Sam McBride: Rather than a DUP lurch to the right, this is about toppling the old order
The bookies didn’t think it would happen, neither did some senior DUP figures, and immediately some observers are misunderstanding what has just happened within the DUP.
This is political slaughter, but it is not primarily about ideology. That has appeared to be clear since Arlene Foster’s downfall two weeks ago, but became unavoidably clear yesterday.
Edwin Poots carries the DUP in his DNA. Unquestionably, he is more right wing, more instinctively hardline and more socially conservative than Mrs Foster.
But this is about far more than simply the revenge of the Paisleyites – although that is part of this complex plot.
The central clue to understanding what happened yesterday is the election of Paula Bradley. It would be impossible to find a DUP MLA more antithetical to a Free Presbyterian takeover of the DUP.
The North Belfast MLA supports gay rights, supports abortion being legalised, and publicly criticised Gregory Campbell’s ‘curry my yoghurt’ Irish language jibe.
The significance of her election as DUP deputy leader – to replace a Free Presbyterian former assistant to Dr Paisley, Nigel Dodds – is not that it happened, but how it happened.
Yesterday Mr Poots worked to help clear the way for Mrs Bradley’s victory over Mr Campbell, the ultimate old school DUP man.
Mr Poots’ campaign manager, Paul Frew, was also a candidate for deputy leader. Yesterday morning he was part way through his speech to the electoral college when the North Antrim MLA announced that he was withdrawing from the race.
Several days ago, one source in Mr Poots’s camp had predicted Mr Frew – whose central concern is reform of the DUP – would not let his name go forward for deputy leader and that Ms Bradley would be the victor in that contest.
Nevertheless, his sudden withdrawal left veteran Jim Wells “dumbfounded”. Last night he said “it is obvious that there were some discussions between him and Paula Bradley’s camp.
“It basically boiled down to whether if Paula Bradley became deputy leader, some of here folk were prepared to vote for Edwin Poots.
“I have no doubt that Paula Bradley voted for Edwin Poots.”
However, Mr Wells said that he had not voted for Ms Bradley. Yet he did not vote for Mr Campell either and instead abstained. He said that a DUP MP had also abstained.
Why would DUP MLAs and MPs prefer the somewhat odd pairing of Mr Poots and Mrs Bradley, rather than the more obvious right-wing ticket of Mr Poots and Mr Campbell?
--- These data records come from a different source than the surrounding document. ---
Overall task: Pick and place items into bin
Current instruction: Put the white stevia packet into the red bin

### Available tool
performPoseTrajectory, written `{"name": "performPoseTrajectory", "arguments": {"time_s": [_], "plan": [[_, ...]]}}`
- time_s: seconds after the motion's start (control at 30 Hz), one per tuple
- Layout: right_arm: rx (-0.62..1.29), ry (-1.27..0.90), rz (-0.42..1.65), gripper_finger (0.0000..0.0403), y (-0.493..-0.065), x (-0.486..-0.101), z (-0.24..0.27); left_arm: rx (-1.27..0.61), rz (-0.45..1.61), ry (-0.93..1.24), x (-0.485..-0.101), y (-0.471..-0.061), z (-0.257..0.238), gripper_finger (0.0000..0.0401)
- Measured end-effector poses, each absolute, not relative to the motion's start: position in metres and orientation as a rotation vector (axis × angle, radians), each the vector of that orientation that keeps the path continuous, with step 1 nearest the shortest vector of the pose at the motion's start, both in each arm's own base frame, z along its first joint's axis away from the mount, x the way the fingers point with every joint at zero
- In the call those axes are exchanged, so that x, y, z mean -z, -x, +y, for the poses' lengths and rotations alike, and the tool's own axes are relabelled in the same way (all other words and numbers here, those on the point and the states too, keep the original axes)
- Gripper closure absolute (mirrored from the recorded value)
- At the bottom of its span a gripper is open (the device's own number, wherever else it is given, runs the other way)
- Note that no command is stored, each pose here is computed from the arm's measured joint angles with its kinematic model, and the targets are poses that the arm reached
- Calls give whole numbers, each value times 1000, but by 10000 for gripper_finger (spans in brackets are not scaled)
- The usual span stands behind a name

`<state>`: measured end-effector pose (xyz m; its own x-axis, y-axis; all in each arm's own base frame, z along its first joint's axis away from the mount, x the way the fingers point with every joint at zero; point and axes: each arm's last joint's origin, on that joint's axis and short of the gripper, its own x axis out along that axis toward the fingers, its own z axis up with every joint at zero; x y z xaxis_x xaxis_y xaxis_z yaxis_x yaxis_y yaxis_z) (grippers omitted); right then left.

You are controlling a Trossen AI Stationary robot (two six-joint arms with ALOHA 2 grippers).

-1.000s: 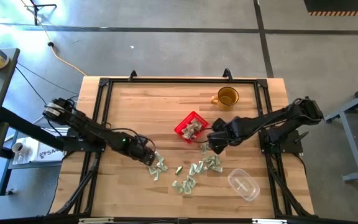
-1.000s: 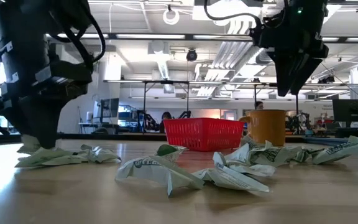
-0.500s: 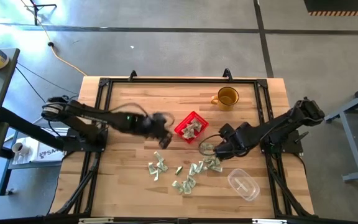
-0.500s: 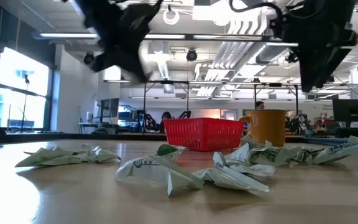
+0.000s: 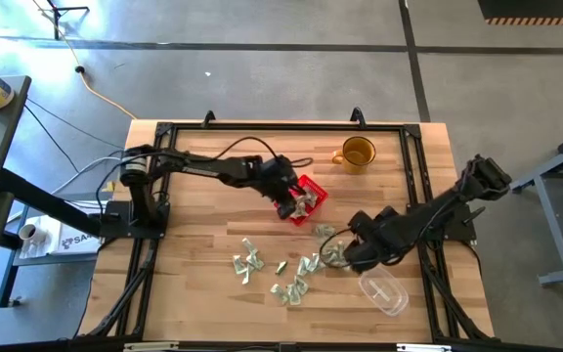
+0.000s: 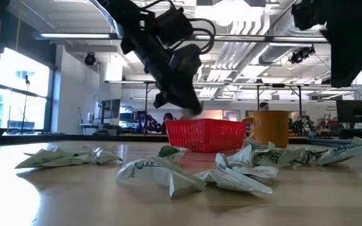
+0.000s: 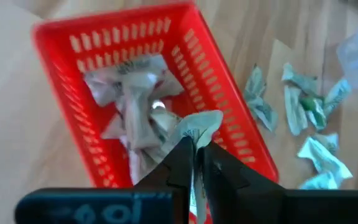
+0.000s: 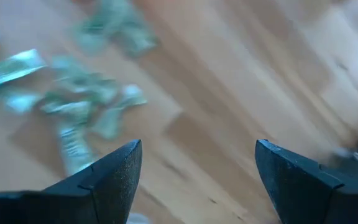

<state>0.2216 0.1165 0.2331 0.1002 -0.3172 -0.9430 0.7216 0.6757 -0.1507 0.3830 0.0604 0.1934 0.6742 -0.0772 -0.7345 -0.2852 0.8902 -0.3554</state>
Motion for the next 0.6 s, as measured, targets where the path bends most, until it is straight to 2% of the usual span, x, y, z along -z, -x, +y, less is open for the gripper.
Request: {"name": "performPoseTrajectory", "arguments": {"time_s": [0.13,0.33,0.47,0.6], "plan": [[640,-334,1238,100,-226,-233,127,-140,835,445,-191,-387,58,293],[474,-380,1320,100,-225,-204,131,-203,789,321,-217,-389,60,196],[331,-484,1321,100,-224,-181,139,-128,894,309,-237,-374,51,140],[273,-448,1261,100,-223,-177,148,-115,982,226,-256,-353,26,117]]}}
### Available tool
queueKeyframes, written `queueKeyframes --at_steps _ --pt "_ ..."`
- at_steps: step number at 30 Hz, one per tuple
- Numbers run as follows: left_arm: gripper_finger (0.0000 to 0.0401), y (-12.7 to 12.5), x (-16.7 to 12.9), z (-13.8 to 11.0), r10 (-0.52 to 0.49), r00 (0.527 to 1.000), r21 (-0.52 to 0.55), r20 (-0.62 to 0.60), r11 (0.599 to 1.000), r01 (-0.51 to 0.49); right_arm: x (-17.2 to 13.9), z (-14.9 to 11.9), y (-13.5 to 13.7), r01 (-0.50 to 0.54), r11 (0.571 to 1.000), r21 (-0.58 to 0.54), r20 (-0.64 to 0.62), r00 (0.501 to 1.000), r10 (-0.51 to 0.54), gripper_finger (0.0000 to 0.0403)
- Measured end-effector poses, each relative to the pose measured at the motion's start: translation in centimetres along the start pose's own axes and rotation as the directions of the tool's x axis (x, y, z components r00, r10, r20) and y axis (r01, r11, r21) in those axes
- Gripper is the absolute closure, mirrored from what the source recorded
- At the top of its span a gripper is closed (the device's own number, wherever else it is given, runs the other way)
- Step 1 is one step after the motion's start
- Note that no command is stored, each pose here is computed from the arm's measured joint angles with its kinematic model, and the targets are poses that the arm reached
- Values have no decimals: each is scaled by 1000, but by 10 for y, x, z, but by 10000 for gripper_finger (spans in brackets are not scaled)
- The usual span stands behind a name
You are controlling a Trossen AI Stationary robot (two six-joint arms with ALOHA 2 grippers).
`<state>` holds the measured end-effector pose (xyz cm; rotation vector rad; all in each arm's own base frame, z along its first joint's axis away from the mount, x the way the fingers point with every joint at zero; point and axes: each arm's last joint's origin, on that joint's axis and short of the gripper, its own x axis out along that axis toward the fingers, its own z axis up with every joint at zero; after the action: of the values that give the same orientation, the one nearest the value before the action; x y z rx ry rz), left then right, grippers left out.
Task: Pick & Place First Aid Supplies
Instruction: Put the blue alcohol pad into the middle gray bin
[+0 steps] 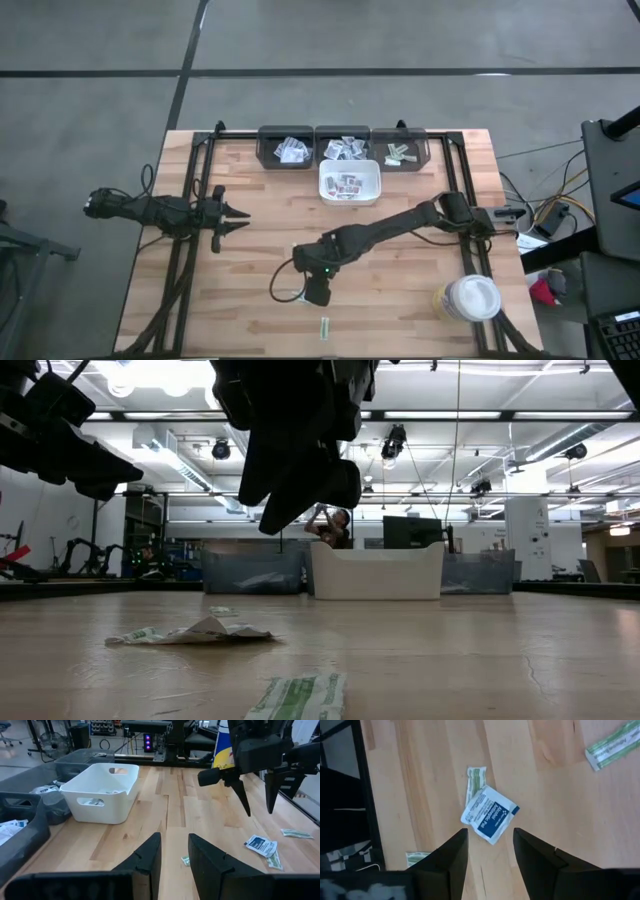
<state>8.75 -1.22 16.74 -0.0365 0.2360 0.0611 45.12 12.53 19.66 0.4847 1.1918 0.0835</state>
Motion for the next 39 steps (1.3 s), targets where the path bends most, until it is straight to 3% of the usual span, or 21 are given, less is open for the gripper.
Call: queueKeyframes --at_steps 6,19,28,39 --pt "307 0 0 0 0 1000 0 0 1000 0 10 1 -2 -2 1000 -15 4 1000 2 255" --pt "307 0 1 -1 1 1000 9 -16 1000 -1 68 1 -17 52 999 1 -74 996 -52 263" --pt "307 0 1 -1 1 1000 10 -18 1000 -1 96 -4 -21 222 975 -3 -156 963 -220 277" --pt "307 0 2 -1 1 1000 11 -19 1000 -1 92 -6 -21 328 944 25 -139 937 -322 333"
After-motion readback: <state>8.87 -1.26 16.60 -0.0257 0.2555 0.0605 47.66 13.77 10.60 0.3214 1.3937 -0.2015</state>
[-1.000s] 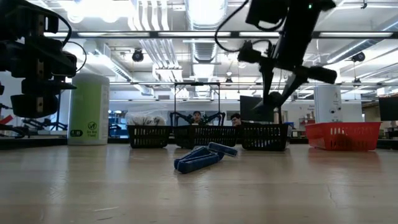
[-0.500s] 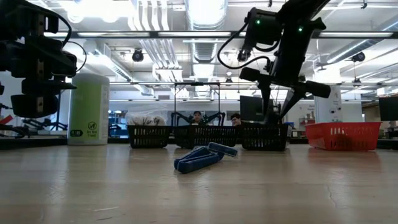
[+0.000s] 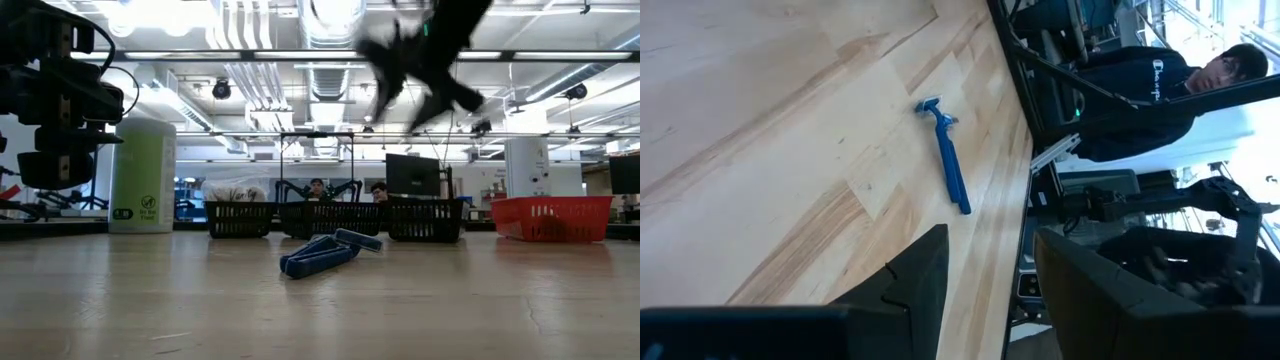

And why would traditionalist supporters of Mr Poots abstain in the deputy leadership vote rather than back a social conservative, Mr Campbell?
The answer explains what all of this has been about. This was about overthrowing what had become the DUP’s royal family, an elite who survived in powerful positions under different leaders, just as the Queen remains when the prime minister changes.
Mr Campbell and Sir Jeffrey were seen as people less likely to shake things up.
The one significant word spoken by Mr Poots on his way into party headquarters yesterday was “reform”. That was the key element of his manifesto. That was what his supporters believed he represents: A new broom who will transform how the DUP operates, and refresh its small centralised team of power-brokers.
That explains why Ms Bradley signed the letter of no confidence in Mrs Foster even though, like Mrs Foster, she abstained in the Assembly vote on banning gay conversion therapy.
Expect Mr Poots to talk tough; but the key thing to watch is whether he acts tough.
It will be hard for the minister who allowed his officials to build the Irish Sea border and who to this day allows them to operate it to suddenly adopt a radically different approach.
It will be equally hard for the pragmatist who two years ago was willing to accept an Irish language act when even Sir Jeffrey Donaldson was opposing it to now suddenly recant on that commitment.
Those issues remain unresolved in this contest, largely because both candidates were kept away from public scrutiny.
Now they will have to be addressed. Reforming the DUP might be the easy part.